Luciany Aparecida Alves Santos nasceu em 1982 em Jaguaquara, no Vale do Jiquiriçá, Bahia. Sua infância foi dividida entre a comunidade rural do Charco, em Irajuba, e o município de Santa Inês, também na Bahia. Criada na casa dos avós, ao lado da mãe e de tias, Luciany foi exposta a diversas histórias e formas de mídia desde cedo, desenvolvendo um profundo apreço pela leitura. Aos cinco anos, sua avó a levou para Santa Inês em busca de uma educação de melhor qualidade. É Doutora em Letras pela Universidade Federal da Paraíba (UFPB) e atualmente atua como Professora Doutora no Programa de Pós-Graduação em Literatura e Crítica Literária da Pontifícia Universidade Católica de São Paulo (PUC-SP). Luciany decidiu escrever sob seu próprio nome durante a pandemia de COVID-19, buscando criar mais representatividade para grupos minoritários, dos quais faz parte como mulher negra e lésbica.
A trajetória literária de Luciany Aparecida é marcada pela exploração de temas como violência colonial, patriarcado e questões de gênero, muitas vezes utilizando diferentes 'assinaturas estéticas' ou pseudônimos – Ruth Ducaso para prosa (geralmente melancólica e que aborda suicídio), Margô Paraíso para poesia (frequentemente violenta) e Antônio Peixôtro.

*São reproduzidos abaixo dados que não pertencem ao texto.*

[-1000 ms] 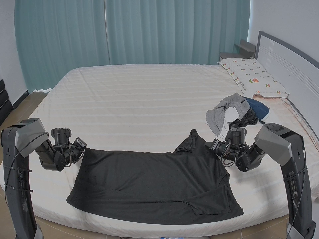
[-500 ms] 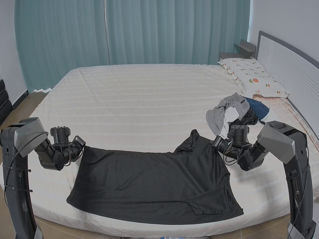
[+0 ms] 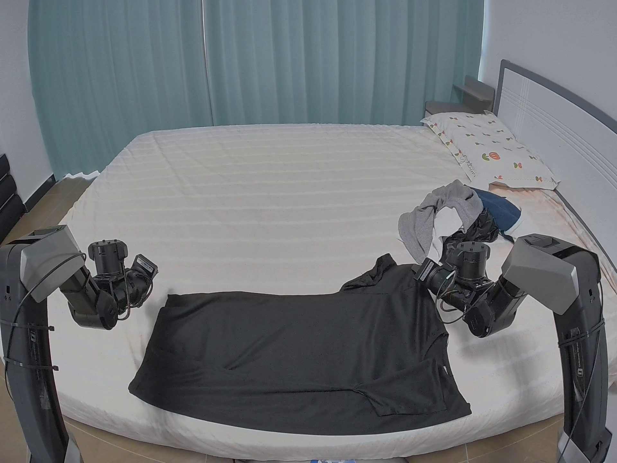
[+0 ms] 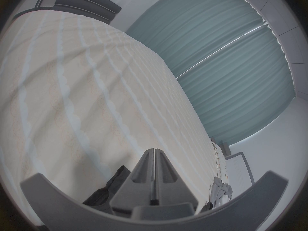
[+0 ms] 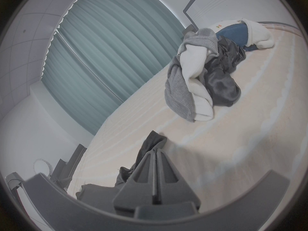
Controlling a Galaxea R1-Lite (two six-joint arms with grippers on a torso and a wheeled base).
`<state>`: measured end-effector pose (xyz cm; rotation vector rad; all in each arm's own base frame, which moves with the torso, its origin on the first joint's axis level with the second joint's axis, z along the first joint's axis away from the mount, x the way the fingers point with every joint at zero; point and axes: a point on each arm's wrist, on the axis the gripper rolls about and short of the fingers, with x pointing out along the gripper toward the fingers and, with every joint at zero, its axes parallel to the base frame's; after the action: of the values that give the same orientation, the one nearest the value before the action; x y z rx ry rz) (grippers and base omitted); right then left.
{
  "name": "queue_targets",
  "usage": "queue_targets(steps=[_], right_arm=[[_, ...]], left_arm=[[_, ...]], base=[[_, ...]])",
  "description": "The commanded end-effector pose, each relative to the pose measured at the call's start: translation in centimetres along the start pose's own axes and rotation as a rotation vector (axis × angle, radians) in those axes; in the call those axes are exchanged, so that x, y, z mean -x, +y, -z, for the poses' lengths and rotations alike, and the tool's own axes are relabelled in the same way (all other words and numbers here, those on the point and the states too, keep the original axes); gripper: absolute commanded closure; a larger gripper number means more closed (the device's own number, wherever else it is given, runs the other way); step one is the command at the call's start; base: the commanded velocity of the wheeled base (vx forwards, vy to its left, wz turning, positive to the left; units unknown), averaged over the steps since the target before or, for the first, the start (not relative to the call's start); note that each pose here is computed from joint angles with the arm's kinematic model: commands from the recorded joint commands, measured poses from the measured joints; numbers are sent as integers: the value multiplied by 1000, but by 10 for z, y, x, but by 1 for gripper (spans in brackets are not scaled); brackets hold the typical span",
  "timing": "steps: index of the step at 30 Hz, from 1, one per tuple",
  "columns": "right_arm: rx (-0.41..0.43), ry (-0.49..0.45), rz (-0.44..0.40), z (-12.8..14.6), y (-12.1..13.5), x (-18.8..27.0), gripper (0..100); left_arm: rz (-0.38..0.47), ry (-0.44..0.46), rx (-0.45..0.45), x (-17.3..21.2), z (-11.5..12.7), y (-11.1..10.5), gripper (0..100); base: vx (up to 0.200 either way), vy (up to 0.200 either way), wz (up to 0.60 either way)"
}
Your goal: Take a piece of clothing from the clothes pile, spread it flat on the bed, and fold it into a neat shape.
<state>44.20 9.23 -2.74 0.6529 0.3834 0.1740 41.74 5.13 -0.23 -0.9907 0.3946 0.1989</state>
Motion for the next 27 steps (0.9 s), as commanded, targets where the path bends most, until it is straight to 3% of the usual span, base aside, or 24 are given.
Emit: queue_targets(steps=[1,5,6,11,18,23,27], right_arm=[[4,24,16,8,-6,1,100],[6,33,23,11,-9,0,100],[6,35,25,12,-9,0,100],[5,37,28,11,-9,2,100],[5,42,30,13,-10,1,100],[5,48,33,15,-11,1,100],[5,49,32,15,-11,1,100]], left_arm=[[11,-7,-28,-5,-2,-2,100],[14,-6,-48,-9,-3,-5,100],[15,-7,-57,-11,-5,-7,0],[-22,46,-101,-18,-2,-12,0],[-52,131,-307,-33,20,-2,0],[-46,215,-340,-32,30,-3,0],[-50,229,-385,-32,30,-1,0]], base=[[0,0,0],[0,0,0],[0,0,0],[0,0,0],[0,0,0],[0,0,0],[0,0,0]])
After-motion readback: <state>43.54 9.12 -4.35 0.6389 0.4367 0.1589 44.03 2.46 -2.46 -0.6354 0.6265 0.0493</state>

Sua escrita é performática, quebrando fronteiras entre poesia, ficção e realidade, e busca dar voz a personagens marginalizados, especialmente mulheres negras e idosas, propondo uma narrativa contracolonial. Ela transita entre contos, romances, poesia e dramaturgia, e seu trabalho acadêmico sobre teoria e crítica literária, com foco em nação, migração, história, memória, identidades e performances, influencia diretamente sua produção literária. Luciany é uma voz ativa na promoção da literatura e do ativismo, participando de fóruns, entrevistas e aparições na mídia.

“No interior da Bahia, Maria Teresa vive em um casarão de frente para um lajedo de pedra, onde uma tragédia com um fazendeiro violento muda sua vida para sempre. Ela se torna uma 'matadora de bois' e, através de sua história, o romance desvela a resistência de mulheres fortes do vilarejo, abordando conflitos de terra, mortes, segredos do passado e sentimentos clandestinos.”

“Um poema em série de 11 partes que estabelece um diálogo com a clássica fotografia 'Mulher negra da Bahia' (1885) de Marc Ferrez. A obra de Luciany Aparecida explora o que está oculto na imagem, focando na estética da joalheria e indumentária de origem africana do final do século XIX no Brasil, e questiona o que a mulher da foto traz dentro do punho cerrado, um gesto de resistência.”